Regresé a la oficina y examiné el contenido del buzón, marqué con mis iniciales un fajo de informes de laboratorio, llené una taza con el alquitrán líquido que quedaba al fondo de la cafetera y no hablé con nadie. Rose apareció tan sigilosamente cuando me sentaba ante el escritorio que habría tardado en advertir su presencia si no hubiera dejado un recorte de prensa sobre otros varios que ya había colocado antes en el centro del secante.

—Parece cansada —observó—. ¿A qué hora ha venido esta mañana? Al llegar he encontrado café hecho y ya se había marchado usted a alguna parte.

—En Henrico tienen un caso duro —le expliqué—. Un chico que seguramente acabará aquí.

—Eddie Heath.

—Sí —reconocí, perpleja—. ¿Cómo lo sabes?

—Sale en el periódico —respondió Rose, y me di cuenta de que se había cambiado las gafas por unas nuevas que conferían a su rostro patricio una expresión menos altanera.

—Me gustan tus gafas —le dije—. Te quedan mucho mejor que aquella montura Ben Franklin apoyada en la punta de la nariz. ¿Qué dice de él el periódico?

—No mucho. El artículo sólo decía que lo encontraron cerca de la avenida Patterson y que le habían pegado un tiro. Si mi hijo aún fuera joven, no le dejaría que saliera a repartir periódicos.

—Eddie Heath no estaba repartiendo periódicos cuando lo atacaron.

—Da lo mismo. No se lo permitiría, tal como está el mundo. Vamos a ver… —Se apoyó un dedo en un lado de la nariz—. Fielding está abajo haciendo una autopsia y Susan ha salido a entregar unos cerebros a la Facultad de Medicina para que los examinen. Aparte de eso, no ha habido ninguna novedad mientras estaba fuera, excepto que se nos ha estropeado el ordenador.

—¿Sigue parado?

—Me parece que Margaret está en ello y ya casi ha terminado—dijo Rose.

—Bien. Cuando vuelva a funcionar, quiero que me haga una búsqueda. Los códigos a localizar deben ser corte, mutilación, canibalismo, marcas de mordeduras. Quizás una búsqueda en formato libre de las palabras escisión, piel, carne, en cualquier variedad de combinaciones. Podría probar también con descuartizamiento, pero en realidad no creo que sea eso lo que estamos buscando.

—¿En qué parte del Estado y en qué período de tiempo? —Rose iba tomando notas.

—Todo el Estado en los últimos cinco años. Me interesan sobre todo los casos relacionados con niños, pero no nos limitemos exclusivamente a ellos. Y pídele a Margaret que mire qué tienen en el Registro de Traumatismos. El mes pasado hablé con su director en una reunión y parecía más que dispuesto a intercambiar datos.

—¿Quiere decir que también debemos comprobar las víctimas que sobrevivieron?

—Si podemos, Rose.
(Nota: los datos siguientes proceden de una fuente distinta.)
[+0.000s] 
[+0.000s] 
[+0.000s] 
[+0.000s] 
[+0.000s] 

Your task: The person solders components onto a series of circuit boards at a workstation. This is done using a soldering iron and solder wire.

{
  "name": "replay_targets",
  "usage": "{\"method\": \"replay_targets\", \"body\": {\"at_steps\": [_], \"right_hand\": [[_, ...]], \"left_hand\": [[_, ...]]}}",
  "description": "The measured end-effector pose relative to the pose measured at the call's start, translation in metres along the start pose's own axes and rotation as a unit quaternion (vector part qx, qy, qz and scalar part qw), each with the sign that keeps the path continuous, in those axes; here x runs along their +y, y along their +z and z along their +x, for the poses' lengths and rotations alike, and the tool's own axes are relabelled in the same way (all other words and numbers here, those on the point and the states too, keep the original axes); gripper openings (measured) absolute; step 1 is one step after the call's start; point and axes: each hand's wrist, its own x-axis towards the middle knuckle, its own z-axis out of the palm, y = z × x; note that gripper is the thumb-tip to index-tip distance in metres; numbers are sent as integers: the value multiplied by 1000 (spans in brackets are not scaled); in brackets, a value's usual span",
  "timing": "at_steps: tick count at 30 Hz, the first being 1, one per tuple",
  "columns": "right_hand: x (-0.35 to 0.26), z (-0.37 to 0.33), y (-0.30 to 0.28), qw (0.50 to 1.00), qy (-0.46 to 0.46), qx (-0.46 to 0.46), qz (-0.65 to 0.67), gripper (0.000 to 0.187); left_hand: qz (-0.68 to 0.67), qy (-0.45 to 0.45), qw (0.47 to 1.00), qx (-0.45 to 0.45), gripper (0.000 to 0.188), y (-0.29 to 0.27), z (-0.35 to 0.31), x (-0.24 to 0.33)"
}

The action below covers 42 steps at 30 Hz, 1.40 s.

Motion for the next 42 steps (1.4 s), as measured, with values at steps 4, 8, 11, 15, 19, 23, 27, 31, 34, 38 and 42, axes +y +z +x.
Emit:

Comprobémoslo todo y veamos si aparece algún caso similar al de Eddie Heath.

—Se lo diré a Margaret ahora mismo, a ver si puede empezar ya—dijo mi secretaria de camino hacia la puerta. Empecé a examinar los artículos que había recortado de diversos periódicos de la mañana. No me sorprendió en absoluto constatar que se concedía una gran importancia a la hemorragia que Ronnie Waddell había sufrido, supuestamente por «los ojos, la nariz y la boca». La sección local de Amnistía Internacional proclamaba que su ejecución no había sido menos inhumana que cualquier otro homicidio. Un portavoz de la Asociación Pro Derechos Civiles apuntaba la posibilidad de que la silla eléctrica «hubiera funcionado de un modo incorrecto, haciendo sufrir horriblemente a Waddell», y a continuación comparaba el incidente con aquella ejecución realizada en Florida en la que unas esponjas sintéticas que se utilizaban por primera vez habían hecho que se le quemara el cabello al reo. Guardé los recortes en la carpeta del expediente de Waddell y traté de imaginar qué conejos pugilistas se sacaría esta vez del sombrero su abogado, Nicholas Grueman. Nuestras confrontaciones, aunque infrecuentes, se habían vuelto previsibles. Su verdadero objetivo, casi había llegado a creérmelo, consistía en impugnar mi competencia profesional y, en general, hacerme sentir como una estúpida. Pero lo que más me molestaba era que Grueman no parecía recordar que había sido alumna suya en Georgetown. Por su culpa había detestado mi primer curso en la Facultad de Derecho, había obtenido mi único notable y me había quedado fuera de la Revista de leyes. Nunca olvidaría a Nicholas Grueman por mucho que viviera, y no parecía justo que él se hubiera olvidado de mí. Tuve noticias suyas el jueves, no mucho después de saber que Eddie Heath había muerto.